How to complete this task: Show me every line in the listing that has the word "image".

Supplied data:
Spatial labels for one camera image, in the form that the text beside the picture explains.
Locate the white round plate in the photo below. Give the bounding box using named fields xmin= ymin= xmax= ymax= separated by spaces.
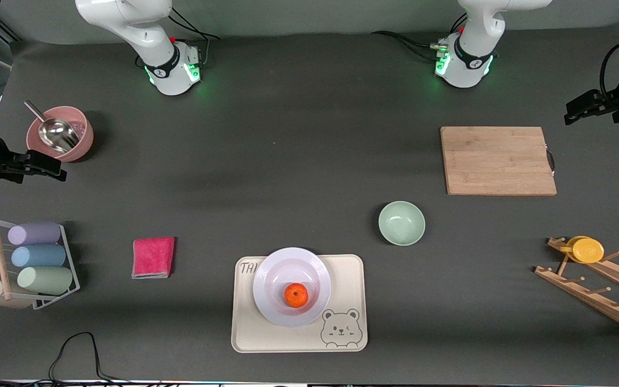
xmin=253 ymin=247 xmax=332 ymax=328

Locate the orange fruit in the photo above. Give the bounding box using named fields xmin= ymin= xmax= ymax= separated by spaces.
xmin=284 ymin=283 xmax=309 ymax=309

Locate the metal scoop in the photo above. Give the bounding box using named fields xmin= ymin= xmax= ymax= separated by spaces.
xmin=24 ymin=101 xmax=81 ymax=154

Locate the pink bowl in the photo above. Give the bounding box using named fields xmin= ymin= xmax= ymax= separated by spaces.
xmin=26 ymin=106 xmax=95 ymax=163

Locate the purple cup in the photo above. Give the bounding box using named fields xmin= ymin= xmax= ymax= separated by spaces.
xmin=8 ymin=222 xmax=62 ymax=246

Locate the blue cup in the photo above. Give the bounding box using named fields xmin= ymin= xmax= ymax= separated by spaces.
xmin=11 ymin=245 xmax=67 ymax=268

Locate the wooden cutting board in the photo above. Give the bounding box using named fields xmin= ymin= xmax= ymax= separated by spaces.
xmin=440 ymin=126 xmax=558 ymax=196

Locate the green cup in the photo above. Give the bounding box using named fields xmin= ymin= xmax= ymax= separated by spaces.
xmin=17 ymin=266 xmax=74 ymax=295

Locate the yellow cup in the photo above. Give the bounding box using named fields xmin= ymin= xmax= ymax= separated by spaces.
xmin=559 ymin=235 xmax=605 ymax=264

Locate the pink folded cloth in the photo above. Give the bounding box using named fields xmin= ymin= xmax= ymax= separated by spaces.
xmin=131 ymin=236 xmax=176 ymax=280

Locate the wooden peg rack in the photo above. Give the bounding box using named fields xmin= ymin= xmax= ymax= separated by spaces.
xmin=534 ymin=236 xmax=619 ymax=339

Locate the light green bowl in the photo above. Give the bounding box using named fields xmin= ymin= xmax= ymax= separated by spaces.
xmin=378 ymin=201 xmax=426 ymax=246

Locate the dark grey table mat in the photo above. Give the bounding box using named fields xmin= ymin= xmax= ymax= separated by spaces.
xmin=0 ymin=21 xmax=619 ymax=383

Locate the beige bear print tray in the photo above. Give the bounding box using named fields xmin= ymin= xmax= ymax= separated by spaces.
xmin=231 ymin=254 xmax=368 ymax=354

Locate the white wire cup rack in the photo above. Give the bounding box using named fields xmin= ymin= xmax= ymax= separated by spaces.
xmin=0 ymin=216 xmax=81 ymax=311

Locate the black cable at table edge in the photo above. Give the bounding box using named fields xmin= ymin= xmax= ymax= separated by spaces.
xmin=0 ymin=332 xmax=143 ymax=387

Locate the black left arm base cable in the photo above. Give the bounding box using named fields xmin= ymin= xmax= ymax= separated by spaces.
xmin=371 ymin=30 xmax=450 ymax=61

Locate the black arm base cable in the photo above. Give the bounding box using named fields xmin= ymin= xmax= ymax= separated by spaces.
xmin=169 ymin=8 xmax=221 ymax=42
xmin=371 ymin=30 xmax=450 ymax=61

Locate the black right arm base cable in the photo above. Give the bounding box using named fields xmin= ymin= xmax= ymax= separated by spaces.
xmin=169 ymin=8 xmax=221 ymax=42

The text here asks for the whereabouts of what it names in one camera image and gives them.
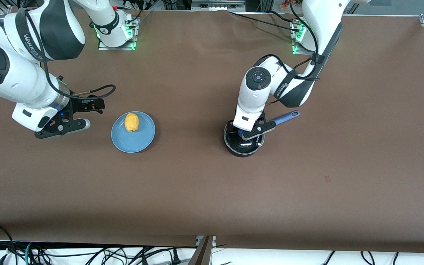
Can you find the blue round plate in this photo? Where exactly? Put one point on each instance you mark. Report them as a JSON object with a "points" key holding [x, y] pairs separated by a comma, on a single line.
{"points": [[133, 141]]}

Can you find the aluminium profile beam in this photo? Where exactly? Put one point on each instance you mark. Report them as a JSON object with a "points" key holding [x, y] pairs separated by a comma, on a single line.
{"points": [[202, 254]]}

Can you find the black power plug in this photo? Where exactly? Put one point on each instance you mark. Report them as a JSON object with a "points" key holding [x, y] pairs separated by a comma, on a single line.
{"points": [[175, 257]]}

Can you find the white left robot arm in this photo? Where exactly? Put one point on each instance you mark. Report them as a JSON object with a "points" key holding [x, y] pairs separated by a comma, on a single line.
{"points": [[256, 92]]}

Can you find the metal base plate right arm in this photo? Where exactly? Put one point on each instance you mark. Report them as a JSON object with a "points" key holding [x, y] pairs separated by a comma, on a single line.
{"points": [[103, 46]]}

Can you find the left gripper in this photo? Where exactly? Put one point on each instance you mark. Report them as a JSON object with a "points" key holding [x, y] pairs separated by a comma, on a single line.
{"points": [[230, 128]]}

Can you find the metal base plate left arm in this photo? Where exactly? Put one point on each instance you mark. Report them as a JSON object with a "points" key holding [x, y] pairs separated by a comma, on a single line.
{"points": [[296, 51]]}

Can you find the white metal bracket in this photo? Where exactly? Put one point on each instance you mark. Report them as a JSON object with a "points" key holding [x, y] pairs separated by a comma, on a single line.
{"points": [[214, 241]]}

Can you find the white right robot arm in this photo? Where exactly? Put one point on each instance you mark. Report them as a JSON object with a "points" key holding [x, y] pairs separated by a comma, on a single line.
{"points": [[17, 73]]}

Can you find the brown table cover sheet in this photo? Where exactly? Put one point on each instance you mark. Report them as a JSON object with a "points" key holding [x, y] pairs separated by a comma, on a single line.
{"points": [[197, 191]]}

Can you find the glass lid with blue knob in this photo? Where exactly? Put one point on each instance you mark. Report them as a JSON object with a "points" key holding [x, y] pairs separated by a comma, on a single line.
{"points": [[247, 146]]}

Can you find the grey metal box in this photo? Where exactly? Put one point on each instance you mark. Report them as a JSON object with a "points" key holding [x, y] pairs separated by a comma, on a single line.
{"points": [[217, 4]]}

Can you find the yellow potato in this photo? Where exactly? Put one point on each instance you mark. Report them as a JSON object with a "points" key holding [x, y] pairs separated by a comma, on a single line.
{"points": [[131, 122]]}

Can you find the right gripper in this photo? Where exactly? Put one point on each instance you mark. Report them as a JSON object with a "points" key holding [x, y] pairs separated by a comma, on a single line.
{"points": [[80, 106]]}

Result of the task:
Spatial labels for one camera image, in the form that the text beside the picture explains.
The text here asks for the whereabouts of what it names in one camera image and gives them.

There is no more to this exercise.